0D Amplification Strategies Reshape Bone Interface Niches via Biointernalization Effects

Abstract 0D biomaterials (0DBMs) can serve as carriers to enhance and extend the regulatory effects of biological cues they transport on cell fate via bacterial/mammalian cell internalization. However, accurately delivering and amplifying biosignals through 0DBMs remains challenging to cope with ecological niche destabilization induced by factors such as trauma or infection. Herein, the “zero‐dimensional amplification” approach is employed to develop a surface carboxylate carbon dot (CQD‐COOH) conjugated with a neutrophil constitutive peptide (LL‐37), resulting in the formation of a 0D peptide quantum dot (LQD).

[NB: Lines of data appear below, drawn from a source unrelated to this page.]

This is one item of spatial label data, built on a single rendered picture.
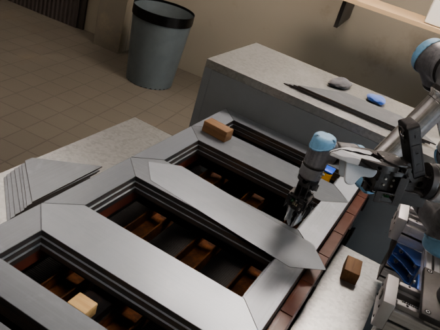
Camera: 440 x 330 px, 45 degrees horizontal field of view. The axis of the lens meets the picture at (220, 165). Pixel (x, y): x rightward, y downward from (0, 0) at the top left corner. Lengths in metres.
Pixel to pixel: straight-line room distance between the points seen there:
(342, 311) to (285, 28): 3.60
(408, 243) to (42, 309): 1.24
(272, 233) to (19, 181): 0.87
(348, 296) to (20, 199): 1.17
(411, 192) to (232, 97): 1.65
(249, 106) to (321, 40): 2.57
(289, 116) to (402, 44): 2.61
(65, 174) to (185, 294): 0.73
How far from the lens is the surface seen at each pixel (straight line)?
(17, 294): 1.38
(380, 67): 5.05
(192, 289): 1.48
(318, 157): 1.68
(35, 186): 1.88
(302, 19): 5.10
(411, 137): 1.04
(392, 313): 1.54
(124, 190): 1.83
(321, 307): 1.90
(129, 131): 2.42
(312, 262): 1.74
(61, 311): 1.35
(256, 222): 1.81
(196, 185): 1.91
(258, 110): 2.58
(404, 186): 1.06
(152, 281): 1.47
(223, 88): 2.63
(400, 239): 1.98
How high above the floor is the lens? 1.84
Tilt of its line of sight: 28 degrees down
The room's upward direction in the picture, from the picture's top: 17 degrees clockwise
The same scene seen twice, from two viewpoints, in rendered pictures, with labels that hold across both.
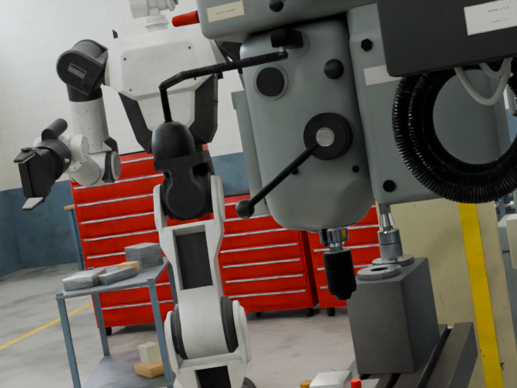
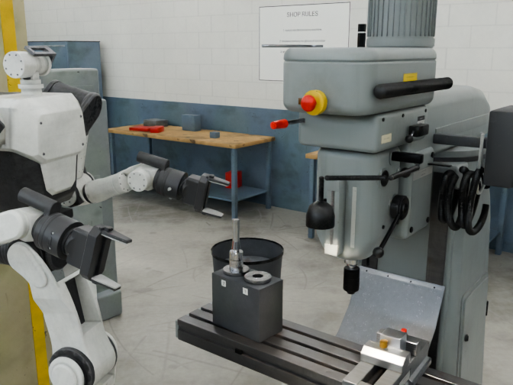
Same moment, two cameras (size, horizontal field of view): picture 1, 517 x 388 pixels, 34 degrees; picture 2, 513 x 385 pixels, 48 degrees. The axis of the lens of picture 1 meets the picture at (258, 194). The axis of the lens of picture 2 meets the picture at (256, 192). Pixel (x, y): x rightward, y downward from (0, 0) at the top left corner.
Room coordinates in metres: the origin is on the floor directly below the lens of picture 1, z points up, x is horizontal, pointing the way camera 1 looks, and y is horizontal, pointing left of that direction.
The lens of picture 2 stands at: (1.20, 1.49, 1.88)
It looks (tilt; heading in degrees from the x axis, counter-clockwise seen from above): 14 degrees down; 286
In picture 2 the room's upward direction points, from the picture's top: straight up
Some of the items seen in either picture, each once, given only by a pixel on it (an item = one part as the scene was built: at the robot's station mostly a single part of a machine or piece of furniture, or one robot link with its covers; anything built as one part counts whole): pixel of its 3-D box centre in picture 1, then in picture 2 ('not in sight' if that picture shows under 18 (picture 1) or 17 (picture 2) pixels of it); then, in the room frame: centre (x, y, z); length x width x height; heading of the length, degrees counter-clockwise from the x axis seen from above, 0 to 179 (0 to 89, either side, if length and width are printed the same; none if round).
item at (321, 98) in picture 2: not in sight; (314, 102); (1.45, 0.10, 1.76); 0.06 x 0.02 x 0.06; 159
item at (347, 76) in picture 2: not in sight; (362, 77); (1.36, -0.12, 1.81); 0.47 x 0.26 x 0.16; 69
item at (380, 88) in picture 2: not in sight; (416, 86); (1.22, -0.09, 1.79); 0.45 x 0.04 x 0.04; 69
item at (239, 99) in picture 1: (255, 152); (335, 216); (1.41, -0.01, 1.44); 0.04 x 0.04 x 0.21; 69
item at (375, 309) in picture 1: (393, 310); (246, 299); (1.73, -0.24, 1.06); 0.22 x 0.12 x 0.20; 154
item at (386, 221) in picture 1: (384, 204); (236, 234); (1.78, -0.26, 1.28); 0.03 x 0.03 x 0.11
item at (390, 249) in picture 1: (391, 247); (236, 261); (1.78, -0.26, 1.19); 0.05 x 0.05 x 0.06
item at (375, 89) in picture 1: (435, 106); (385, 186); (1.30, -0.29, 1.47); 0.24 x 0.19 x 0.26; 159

Hydrogel‐released LQDs, when internalized by bacteria, cause the bacteria to programmatically rupture and die, whereas LQDs internalized by mesenchymal stem cells (MSCs) activate the cellular CXCL12/CXCR4 signaling axis, which directs the stem cells to homing and anchor to the surface of the hydrogel coating. Notably, this strategy of “zero‐dimensional amplification” enables the antimicrobial performance of LL‐37 to be boosted approximately 1.3‐fold, significantly extending the transmission efficiency of biosignals. Meanwhile, 0D lipid nanoparticles (lipo‐NPs) with targeting function incorporated into the hydrogel could deliver the bio‐small molecule MK‐4 to MCSs and induce their endocytosis, further enhancing osseointegration. Thus, the hydrogel coating (HGLL) under this strategy can significantly remodel the ecological niche of the implant–bone interface in infected environment.